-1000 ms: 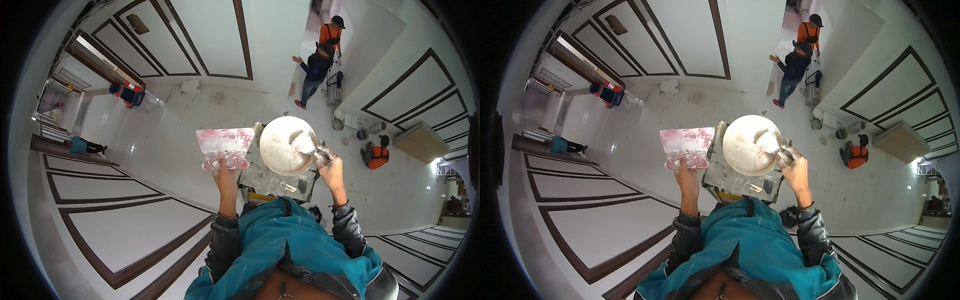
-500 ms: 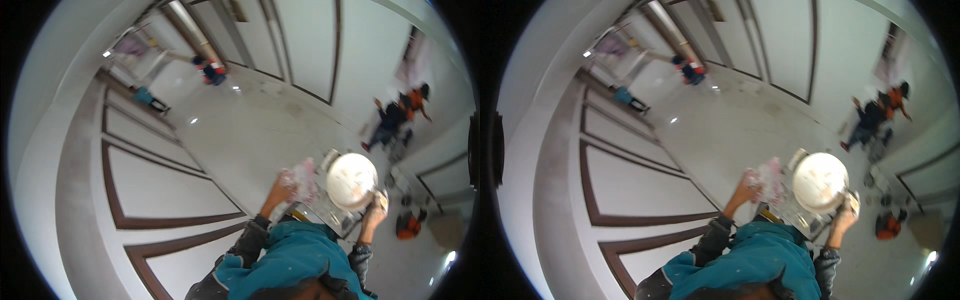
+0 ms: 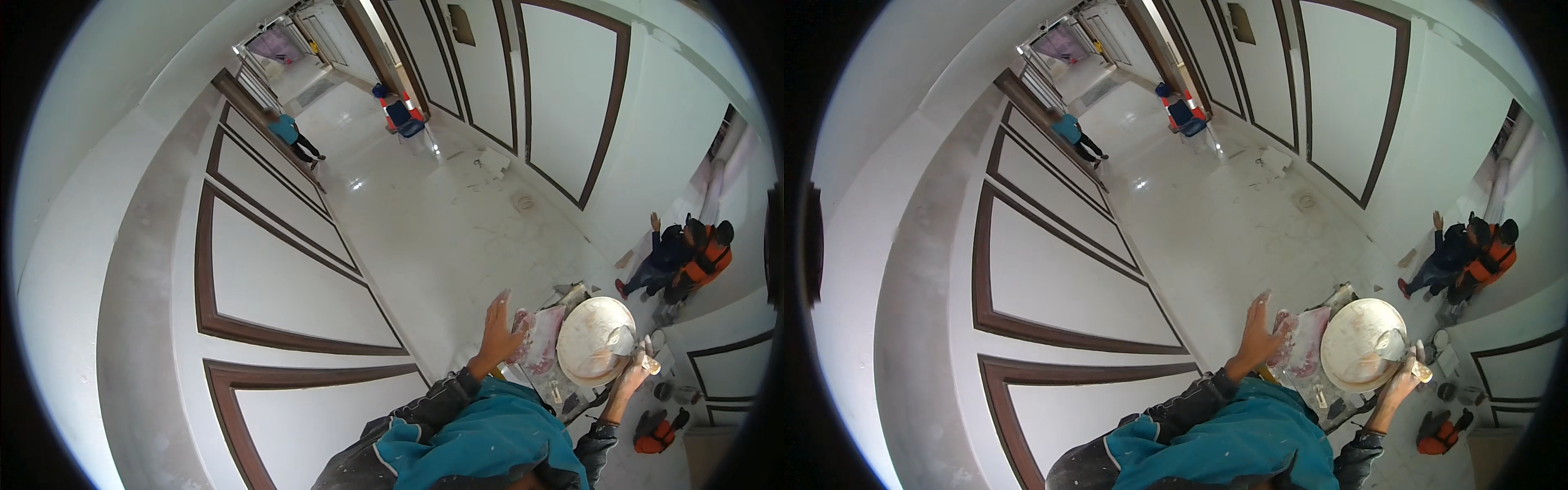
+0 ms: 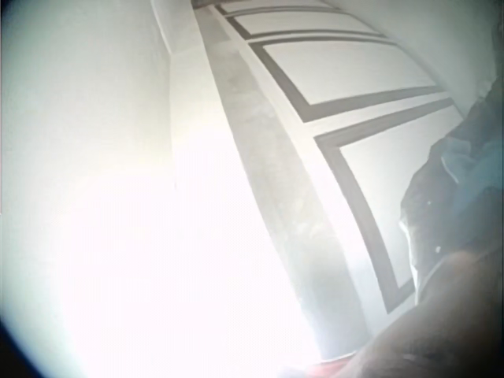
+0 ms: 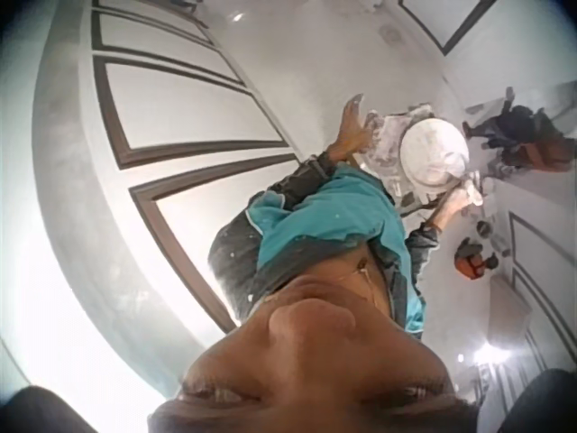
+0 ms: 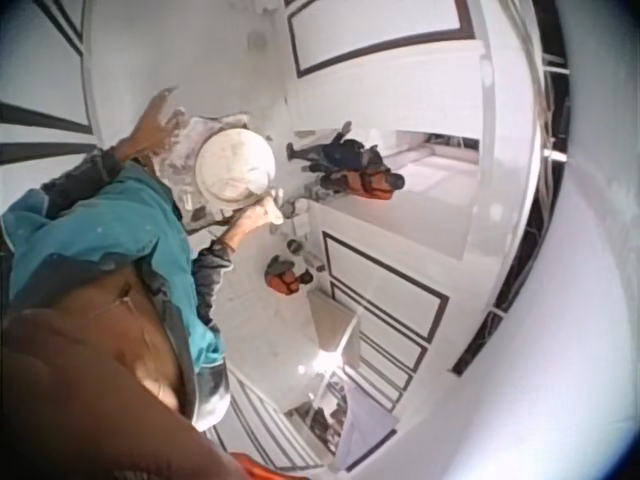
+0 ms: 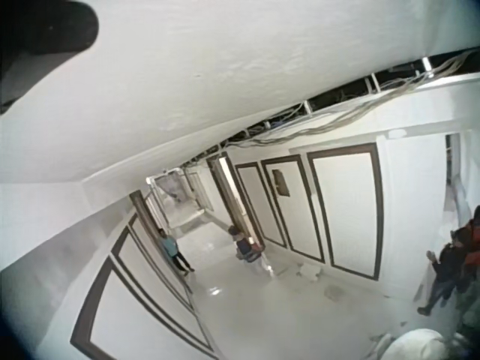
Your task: The person applies plaster to a ceiling seam using a putty knife, then mixes and scoops plaster from a bowl with a putty knife.
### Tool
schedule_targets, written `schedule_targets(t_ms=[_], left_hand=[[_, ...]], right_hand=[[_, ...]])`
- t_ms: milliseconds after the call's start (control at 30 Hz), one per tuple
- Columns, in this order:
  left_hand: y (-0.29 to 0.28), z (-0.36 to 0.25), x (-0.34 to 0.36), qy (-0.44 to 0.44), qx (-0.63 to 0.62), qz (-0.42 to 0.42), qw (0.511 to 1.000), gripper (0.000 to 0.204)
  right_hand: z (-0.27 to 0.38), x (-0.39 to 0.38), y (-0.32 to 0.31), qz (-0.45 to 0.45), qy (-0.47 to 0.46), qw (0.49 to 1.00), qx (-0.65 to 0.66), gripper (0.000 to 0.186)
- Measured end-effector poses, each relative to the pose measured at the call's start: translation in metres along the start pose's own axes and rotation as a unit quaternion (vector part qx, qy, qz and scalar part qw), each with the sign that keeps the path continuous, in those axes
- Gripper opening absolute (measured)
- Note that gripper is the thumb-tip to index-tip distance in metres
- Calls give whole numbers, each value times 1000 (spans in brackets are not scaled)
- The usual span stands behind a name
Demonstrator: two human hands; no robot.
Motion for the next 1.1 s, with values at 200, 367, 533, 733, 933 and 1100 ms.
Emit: schedule_targets(t_ms=[200, 367, 533, 733, 933, 1100], left_hand=[[38, -83, 8, 293, 164, 93, 937, 54], [77, -103, 6, 297, 197, 147, 923, 53], [91, -96, 10, 271, 173, 185, 929, 55], [93, -104, 15, 248, 150, 221, 931, 55], [88, -124, 22, 305, 53, 107, 945, 51], [51, -146, 40, 249, -198, 48, 947, 30]], right_hand=[[-9, 3, 7, 20, 67, 996, 58, 41], [-20, -3, 2, -20, 57, 993, 99, 43], [-23, -3, 1, -38, 33, 997, 64, 43], [-5, -1, 12, -35, 9, 999, 22, 40], [27, 0, 7, 14, 2, 999, 46, 41], [79, -20, 40, -18, -8, 1000, -12, 42]])
Point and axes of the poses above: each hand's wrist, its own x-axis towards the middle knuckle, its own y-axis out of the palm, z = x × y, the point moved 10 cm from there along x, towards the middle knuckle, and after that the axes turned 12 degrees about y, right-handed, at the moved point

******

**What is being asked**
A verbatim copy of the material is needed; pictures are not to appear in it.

**Result**
-1000 ms: 
-500 ms: 
+0 ms: 
+0 ms: 
+0 ms: 
+0 ms: 
+0 ms: 
Your task: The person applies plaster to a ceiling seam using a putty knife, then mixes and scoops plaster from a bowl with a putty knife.
### Tool
schedule_targets, written `schedule_targets(t_ms=[_], left_hand=[[_, ...]], right_hand=[[_, ...]])`
- t_ms: milliseconds after the call's start (control at 30 Hz), one per tuple
- Columns, in this order:
  left_hand: y (-0.29 to 0.28), z (-0.36 to 0.25), x (-0.34 to 0.36), qy (-0.44 to 0.44), qx (-0.63 to 0.62), qz (-0.42 to 0.42), qw (0.511 to 1.000), gripper (0.000 to 0.204)
  right_hand: z (-0.27 to 0.38), x (-0.39 to 0.38), y (-0.32 to 0.31), qz (-0.45 to 0.45), qy (-0.47 to 0.46), qw (0.49 to 1.00), qx (-0.65 to 0.66), gripper (0.000 to 0.186)
- Measured end-effector poses, each relative to the pose measured at the call's start: translation in metres along the start pose's own axes and rotation as a unit quaternion (vector part qx, qy, qz and scalar part qw), each with the sign that keeps the path continuous, in those axes
- Gripper opening absolute (measured)
- Note that gripper is the thumb-tip to index-tip distance in metres
- Calls give whole numbers, each value times 1000 (spans in brackets are not scaled)
- The usual span stands behind a name
Demonstrator: two human hands; no robot.
Motion for the next 1.1 s, with values at 200, 367, 533, 733, 933 and 1100 ms.
Emit: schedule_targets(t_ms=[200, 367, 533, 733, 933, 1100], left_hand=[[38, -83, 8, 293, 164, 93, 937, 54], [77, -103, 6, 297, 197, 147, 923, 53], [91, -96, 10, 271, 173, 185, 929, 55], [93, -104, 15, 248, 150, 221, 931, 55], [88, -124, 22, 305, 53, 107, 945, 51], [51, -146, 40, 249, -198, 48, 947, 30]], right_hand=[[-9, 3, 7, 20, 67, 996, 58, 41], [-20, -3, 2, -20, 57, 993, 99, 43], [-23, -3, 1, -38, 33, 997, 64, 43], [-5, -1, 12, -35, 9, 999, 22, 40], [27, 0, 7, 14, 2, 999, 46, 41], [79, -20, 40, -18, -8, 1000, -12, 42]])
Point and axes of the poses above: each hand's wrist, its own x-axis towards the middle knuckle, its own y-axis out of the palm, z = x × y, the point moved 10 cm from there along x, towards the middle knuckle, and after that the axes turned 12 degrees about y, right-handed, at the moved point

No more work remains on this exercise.